◆ **Task objective**: Your task is to restate exactly the lines from the one holding "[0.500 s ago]" to the end of the entries below, inclusive.

◆ **Provided data**:
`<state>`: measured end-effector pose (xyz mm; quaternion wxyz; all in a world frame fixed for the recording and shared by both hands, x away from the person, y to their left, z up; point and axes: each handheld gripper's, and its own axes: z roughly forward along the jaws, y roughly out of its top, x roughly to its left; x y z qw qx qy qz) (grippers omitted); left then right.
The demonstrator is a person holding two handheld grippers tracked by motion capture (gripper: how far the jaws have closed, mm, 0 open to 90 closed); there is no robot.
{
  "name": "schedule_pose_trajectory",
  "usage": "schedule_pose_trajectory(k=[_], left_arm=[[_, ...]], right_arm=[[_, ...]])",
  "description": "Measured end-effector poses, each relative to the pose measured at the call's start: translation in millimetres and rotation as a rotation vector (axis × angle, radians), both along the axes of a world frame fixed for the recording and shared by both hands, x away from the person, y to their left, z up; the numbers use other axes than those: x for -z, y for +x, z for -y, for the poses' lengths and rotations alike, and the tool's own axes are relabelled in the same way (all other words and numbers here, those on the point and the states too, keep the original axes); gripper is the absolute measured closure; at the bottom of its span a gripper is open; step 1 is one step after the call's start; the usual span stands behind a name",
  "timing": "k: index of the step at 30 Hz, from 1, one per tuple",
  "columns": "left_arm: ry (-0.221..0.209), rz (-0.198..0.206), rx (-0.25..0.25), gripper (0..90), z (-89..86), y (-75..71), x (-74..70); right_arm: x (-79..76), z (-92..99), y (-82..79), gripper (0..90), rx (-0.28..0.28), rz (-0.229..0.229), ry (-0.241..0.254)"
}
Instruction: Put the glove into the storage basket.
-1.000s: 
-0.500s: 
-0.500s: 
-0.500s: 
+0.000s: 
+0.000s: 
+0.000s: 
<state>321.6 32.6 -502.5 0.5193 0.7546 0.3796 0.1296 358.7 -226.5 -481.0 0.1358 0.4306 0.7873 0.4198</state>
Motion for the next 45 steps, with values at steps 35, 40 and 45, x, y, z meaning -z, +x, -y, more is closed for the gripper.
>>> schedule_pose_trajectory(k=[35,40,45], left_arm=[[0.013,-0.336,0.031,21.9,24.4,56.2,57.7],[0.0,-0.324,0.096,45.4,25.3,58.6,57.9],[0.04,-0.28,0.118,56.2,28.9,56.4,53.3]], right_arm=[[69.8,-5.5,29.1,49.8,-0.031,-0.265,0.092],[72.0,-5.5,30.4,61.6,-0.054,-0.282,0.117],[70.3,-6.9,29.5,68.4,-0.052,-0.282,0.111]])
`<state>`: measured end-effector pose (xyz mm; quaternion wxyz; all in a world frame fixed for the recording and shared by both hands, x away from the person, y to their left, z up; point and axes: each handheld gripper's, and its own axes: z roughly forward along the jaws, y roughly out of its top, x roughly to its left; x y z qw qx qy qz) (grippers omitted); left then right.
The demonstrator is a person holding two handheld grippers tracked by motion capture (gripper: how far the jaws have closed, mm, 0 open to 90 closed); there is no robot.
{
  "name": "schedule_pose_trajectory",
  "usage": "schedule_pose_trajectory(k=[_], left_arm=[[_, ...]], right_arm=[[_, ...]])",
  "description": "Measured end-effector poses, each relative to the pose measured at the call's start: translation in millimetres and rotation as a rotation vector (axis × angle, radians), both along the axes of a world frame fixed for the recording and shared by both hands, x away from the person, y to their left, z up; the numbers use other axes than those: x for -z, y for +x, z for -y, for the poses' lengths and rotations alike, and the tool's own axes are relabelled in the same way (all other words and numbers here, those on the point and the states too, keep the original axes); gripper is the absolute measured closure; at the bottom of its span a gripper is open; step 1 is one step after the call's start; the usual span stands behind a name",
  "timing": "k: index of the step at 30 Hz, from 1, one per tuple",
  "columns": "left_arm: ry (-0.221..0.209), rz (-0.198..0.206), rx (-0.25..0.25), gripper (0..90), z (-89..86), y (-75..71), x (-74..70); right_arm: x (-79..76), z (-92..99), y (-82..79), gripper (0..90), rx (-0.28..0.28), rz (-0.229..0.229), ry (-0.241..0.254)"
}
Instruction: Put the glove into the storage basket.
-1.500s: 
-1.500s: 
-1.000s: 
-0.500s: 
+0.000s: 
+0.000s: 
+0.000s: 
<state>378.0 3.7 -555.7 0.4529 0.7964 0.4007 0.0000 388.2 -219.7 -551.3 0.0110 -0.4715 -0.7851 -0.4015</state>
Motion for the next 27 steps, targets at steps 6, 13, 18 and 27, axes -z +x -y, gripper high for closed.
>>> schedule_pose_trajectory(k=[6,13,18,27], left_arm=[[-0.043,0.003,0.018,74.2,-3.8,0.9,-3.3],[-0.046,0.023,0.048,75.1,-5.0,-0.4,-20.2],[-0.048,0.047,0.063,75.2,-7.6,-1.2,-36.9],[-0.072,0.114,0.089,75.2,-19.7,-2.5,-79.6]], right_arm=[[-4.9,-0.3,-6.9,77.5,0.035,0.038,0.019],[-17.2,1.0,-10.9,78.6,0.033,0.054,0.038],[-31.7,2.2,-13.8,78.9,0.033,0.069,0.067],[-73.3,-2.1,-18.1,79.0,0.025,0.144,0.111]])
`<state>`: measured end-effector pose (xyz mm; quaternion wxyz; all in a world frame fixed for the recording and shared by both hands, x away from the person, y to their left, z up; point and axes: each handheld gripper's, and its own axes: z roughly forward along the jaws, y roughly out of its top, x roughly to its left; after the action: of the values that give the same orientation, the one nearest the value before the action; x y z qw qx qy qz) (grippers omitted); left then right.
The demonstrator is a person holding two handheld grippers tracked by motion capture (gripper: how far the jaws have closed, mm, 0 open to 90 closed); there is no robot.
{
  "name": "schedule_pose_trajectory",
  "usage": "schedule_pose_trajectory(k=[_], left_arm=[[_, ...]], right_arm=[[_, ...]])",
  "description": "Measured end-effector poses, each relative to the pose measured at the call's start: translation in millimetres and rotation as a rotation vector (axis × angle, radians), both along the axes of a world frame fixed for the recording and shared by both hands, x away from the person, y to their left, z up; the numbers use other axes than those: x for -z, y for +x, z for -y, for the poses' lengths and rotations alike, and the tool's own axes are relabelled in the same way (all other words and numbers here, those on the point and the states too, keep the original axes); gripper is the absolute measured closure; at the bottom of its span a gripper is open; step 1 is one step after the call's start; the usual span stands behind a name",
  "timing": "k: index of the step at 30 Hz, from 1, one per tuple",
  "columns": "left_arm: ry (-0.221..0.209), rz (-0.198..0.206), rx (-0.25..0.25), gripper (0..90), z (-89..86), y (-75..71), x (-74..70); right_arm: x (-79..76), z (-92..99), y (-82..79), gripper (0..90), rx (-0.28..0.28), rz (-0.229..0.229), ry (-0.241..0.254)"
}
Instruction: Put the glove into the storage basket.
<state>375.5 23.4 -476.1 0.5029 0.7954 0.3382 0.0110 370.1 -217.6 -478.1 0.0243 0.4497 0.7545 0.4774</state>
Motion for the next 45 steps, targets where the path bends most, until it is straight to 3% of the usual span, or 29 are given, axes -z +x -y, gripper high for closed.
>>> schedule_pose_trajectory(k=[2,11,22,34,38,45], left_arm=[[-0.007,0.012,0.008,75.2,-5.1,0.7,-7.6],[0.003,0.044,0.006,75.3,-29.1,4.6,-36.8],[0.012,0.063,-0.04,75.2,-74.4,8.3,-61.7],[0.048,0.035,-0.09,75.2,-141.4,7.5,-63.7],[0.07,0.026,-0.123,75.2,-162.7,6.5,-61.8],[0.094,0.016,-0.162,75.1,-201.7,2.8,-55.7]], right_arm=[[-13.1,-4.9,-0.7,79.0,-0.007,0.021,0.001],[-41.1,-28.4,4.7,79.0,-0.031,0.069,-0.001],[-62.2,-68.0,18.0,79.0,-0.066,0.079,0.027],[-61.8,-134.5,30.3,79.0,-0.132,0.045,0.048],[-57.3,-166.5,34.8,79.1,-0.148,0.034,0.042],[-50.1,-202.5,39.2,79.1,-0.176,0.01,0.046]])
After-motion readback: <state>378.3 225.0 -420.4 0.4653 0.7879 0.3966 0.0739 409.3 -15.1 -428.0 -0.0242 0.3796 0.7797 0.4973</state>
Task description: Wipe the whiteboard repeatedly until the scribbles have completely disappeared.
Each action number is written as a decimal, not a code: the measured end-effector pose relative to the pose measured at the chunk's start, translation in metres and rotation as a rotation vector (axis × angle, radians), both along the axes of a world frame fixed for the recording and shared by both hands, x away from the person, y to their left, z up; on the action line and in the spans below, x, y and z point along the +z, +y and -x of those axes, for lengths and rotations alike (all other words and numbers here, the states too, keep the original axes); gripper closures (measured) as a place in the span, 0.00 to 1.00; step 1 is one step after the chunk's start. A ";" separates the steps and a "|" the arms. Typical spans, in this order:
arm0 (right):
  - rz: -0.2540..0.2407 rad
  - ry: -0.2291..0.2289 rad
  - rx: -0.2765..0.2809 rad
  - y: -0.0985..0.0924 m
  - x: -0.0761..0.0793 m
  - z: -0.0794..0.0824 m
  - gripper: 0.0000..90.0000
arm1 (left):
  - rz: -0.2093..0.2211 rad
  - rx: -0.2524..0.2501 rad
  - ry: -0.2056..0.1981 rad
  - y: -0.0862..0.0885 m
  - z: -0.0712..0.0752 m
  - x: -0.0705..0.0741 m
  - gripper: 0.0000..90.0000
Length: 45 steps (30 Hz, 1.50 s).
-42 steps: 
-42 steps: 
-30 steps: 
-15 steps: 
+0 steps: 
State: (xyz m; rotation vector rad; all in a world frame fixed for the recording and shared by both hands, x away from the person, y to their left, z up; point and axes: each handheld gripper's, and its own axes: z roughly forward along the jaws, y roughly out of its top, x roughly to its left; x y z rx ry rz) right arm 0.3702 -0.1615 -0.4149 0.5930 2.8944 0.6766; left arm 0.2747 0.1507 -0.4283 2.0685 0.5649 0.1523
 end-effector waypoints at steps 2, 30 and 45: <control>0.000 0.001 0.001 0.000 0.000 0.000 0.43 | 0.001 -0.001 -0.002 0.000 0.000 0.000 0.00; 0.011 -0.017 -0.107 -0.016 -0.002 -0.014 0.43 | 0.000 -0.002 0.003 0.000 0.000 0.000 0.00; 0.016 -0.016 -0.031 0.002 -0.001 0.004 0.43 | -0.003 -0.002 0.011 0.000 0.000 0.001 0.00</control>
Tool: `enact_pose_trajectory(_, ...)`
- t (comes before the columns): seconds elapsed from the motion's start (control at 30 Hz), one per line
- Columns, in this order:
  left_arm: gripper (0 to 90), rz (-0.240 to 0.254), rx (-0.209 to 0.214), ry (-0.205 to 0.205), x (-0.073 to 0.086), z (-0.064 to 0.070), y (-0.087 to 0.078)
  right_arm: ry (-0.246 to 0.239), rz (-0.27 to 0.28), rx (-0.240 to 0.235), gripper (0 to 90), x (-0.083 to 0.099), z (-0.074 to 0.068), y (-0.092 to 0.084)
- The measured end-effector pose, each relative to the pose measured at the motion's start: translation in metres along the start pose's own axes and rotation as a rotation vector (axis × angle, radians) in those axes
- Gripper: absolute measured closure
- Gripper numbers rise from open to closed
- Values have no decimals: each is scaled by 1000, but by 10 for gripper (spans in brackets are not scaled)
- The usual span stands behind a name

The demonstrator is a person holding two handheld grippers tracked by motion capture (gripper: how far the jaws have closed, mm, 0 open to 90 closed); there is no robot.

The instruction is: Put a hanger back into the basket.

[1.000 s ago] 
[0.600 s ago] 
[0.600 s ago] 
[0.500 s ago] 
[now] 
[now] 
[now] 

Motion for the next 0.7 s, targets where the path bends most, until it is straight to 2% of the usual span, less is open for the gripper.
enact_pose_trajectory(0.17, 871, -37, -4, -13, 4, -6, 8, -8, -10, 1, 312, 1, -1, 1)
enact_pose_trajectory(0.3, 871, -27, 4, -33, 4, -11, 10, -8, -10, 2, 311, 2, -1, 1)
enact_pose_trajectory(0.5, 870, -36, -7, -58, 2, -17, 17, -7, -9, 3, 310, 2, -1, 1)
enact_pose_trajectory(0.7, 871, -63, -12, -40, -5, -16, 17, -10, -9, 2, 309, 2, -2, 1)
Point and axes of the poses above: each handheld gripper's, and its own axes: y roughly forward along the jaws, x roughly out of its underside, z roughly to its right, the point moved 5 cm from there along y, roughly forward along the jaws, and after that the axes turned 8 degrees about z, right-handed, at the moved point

◆ **Response**:
[0.500 s ago] 
[now] 
[now] 
[now] 

Motion for the next 0.7 s, targets where the path bends most, until it is straight to 2% of the usual span, less is open for the gripper.
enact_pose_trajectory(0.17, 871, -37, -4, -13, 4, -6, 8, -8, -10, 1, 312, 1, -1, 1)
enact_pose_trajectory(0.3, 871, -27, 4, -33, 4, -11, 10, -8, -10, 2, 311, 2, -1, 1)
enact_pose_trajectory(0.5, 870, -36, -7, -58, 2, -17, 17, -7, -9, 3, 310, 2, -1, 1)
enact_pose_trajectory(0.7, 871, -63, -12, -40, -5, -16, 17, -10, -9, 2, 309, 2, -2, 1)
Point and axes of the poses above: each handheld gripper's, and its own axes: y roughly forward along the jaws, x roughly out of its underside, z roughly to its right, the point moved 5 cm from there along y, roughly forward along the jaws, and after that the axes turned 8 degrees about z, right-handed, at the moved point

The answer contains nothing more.